When a number falls exactly in the middle of the two values to be rounded to (that is, when the digit to round is "5" exactly), each of the two difference is equally far away. So to a first order, both will result in an equal amount of error.
But picking a consistent direction (e.g. "always round up") introduces a subtle bias in the sums over the long run. This is because the errors are biased.
. | Always | Up | Banker's | Banker's |
Value | Round Up | Error | Rounding | Error |
------+----------+-------+---------+------+
2.0 | 2 | 0.0 | 2 | 0.0 |
2.1 | 2 | -0.1 | 2 | -0.1 |
2.2 | 2 | -0.2 | 2 | -0.2 |
2.3 | 2 | -0.3 | 2 | -0.3 |
2.4 | 2 | -0.4 | 2 | -0.4 |
2.5 | 3 | +0.5 | 2 | -0.5 | <<<<<
2.6 | 3 | +0.4 | 3 | +0.4 |
2.7 | 3 | +0.3 | 3 | +0.3 |
2.8 | 3 | +0.2 | 3 | +0.2 |
2.9 | 3 | +0.1 | 3 | +0.1 |
3.0 | 3 | 0.0 | 3 | 0.0 |
3.1 | 3 | -0.1 | 3 | -0.1 |
3.2 | 3 | -0.2 | 3 | -0.2 |
3.3 | 3 | -0.3 | 3 | -0.3 |
3.4 | 3 | -0.4 | 3 | -0.4 |
3.5 | 4 | +0.5 | 4 | +0.5 | <<<<<
3.6 | 4 | +0.4 | 4 | +0.4 |
3.7 | 4 | +0.3 | 4 | +0.3 |
3.8 | 4 | +0.2 | 4 | +0.2 |
3.9 | 4 | +0.1 | 4 | +0.1 |
4.0 | 4 | 0.0 | 4 | 0.0 |
------+----------+-------+---------+-------+
63.0 | 64 | +1.0 | 63 | 0.0 | - Totals
With "always round up" you get a consistent $+0.5$ bias per decade, and this is consistent even if you extend the range to more decimal places. You can balance the errors for $0.00...01$ to $0.49...99$ with those for $0.99...99$ to $0.50...01$, but there's that dead center $0.50...00$ (aka $0.5$) which is the odd man out - consistent rounding up (or down) will introduce a bias because of this entry.
So what are you to do? Well, introduce a rule which rounds that entry up half the time and rounds down the other half. Bankers' rounding is the most common such rule. This rule says that if the digits to be rounded off are $5$ exactly, then round such that the last digit of the number after rounding is even. (Note that this is equivalent to a rule to round up if the digit to the left of the $5$ is odd, but round down if the digit to the left is even - two different ways of saying the same thing.)
0.255 -> 0.26 ... because 6 is even (or round up because 5 is odd)
0.265 -> 0.26 ... because 6 is even (or round down because 6 is even)
0.275 -> 0.28 ... because 8 is even (or round up because 7 is odd)
0.285 -> 0.28 ... because 8 is even (or round down because 8 is even)
But again, this is the rule only if the number to be rounded falls exactly between the two possibilities. If the number is closer to one or the other, then round to the nearest.

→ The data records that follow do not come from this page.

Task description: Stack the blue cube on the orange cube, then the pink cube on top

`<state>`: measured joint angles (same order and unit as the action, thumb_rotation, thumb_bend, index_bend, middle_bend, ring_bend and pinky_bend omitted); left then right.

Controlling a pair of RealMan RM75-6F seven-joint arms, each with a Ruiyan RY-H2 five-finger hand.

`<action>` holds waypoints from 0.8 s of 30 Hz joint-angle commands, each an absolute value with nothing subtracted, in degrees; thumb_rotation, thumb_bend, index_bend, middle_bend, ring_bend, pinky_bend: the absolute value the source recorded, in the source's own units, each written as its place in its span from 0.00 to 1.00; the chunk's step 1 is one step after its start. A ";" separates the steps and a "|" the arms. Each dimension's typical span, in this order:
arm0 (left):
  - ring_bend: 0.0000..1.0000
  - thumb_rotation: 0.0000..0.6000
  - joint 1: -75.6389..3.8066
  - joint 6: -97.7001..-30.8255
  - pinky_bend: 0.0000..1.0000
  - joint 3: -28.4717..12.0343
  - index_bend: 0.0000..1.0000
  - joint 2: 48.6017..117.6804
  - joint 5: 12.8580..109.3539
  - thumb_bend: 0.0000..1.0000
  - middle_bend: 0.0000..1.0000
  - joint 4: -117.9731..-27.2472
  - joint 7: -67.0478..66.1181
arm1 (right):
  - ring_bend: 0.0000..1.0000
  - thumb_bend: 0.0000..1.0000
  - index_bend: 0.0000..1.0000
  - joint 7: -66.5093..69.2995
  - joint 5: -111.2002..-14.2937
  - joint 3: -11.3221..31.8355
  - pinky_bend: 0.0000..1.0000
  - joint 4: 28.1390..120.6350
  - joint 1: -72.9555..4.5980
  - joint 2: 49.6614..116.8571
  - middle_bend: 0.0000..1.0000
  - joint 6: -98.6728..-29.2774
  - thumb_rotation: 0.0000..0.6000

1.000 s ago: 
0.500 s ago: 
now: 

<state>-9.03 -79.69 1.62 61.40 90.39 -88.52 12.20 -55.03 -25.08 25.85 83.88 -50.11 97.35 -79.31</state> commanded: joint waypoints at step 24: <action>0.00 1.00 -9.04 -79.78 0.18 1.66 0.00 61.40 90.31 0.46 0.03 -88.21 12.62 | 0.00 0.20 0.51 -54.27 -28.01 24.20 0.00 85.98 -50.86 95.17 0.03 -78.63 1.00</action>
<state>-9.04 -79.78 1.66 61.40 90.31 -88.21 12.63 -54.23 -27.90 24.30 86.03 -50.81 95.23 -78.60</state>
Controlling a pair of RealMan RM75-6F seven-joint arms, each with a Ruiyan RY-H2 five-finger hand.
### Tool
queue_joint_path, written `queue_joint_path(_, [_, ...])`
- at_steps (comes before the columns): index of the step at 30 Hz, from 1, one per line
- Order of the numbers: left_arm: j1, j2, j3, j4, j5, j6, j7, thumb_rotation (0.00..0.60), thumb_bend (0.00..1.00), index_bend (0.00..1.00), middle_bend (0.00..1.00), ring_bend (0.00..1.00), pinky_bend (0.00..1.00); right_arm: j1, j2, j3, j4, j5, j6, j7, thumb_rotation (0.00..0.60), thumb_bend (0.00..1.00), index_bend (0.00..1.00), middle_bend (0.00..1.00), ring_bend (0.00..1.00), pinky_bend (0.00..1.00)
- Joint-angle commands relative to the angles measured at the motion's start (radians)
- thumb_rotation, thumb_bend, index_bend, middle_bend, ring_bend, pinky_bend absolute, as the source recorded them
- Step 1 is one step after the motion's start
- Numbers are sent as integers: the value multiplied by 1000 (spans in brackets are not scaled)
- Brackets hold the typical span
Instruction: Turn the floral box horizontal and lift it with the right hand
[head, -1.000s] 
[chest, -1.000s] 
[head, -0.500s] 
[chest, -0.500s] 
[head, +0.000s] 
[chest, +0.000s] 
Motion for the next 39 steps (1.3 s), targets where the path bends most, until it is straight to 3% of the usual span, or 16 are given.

0.2453 -> 0.25 (Round to nearest)
0.2553 -> 0.26 (Round to nearest)
0.2651 -> 0.27 (Round to nearest)
0.275000 -> 0.28 (Falls exactly between 0.27 and 0.28, apply even/odd rules)
0.275378 -> 0.28 (Round to nearest)
0.285000 -> 0.28 (Falls exactly between 0.28 and 0.29, apply even/odd rules)
0.285023 -> 0.29 (Round to nearest)
Note also that you should only round once, and don't cascade your rounding:
0.14555 -> 0.1 (Round to nearest)
0.14555 -> 0.1456 -> 0.146 -> 0.15 -> 0.2 (WRONG!)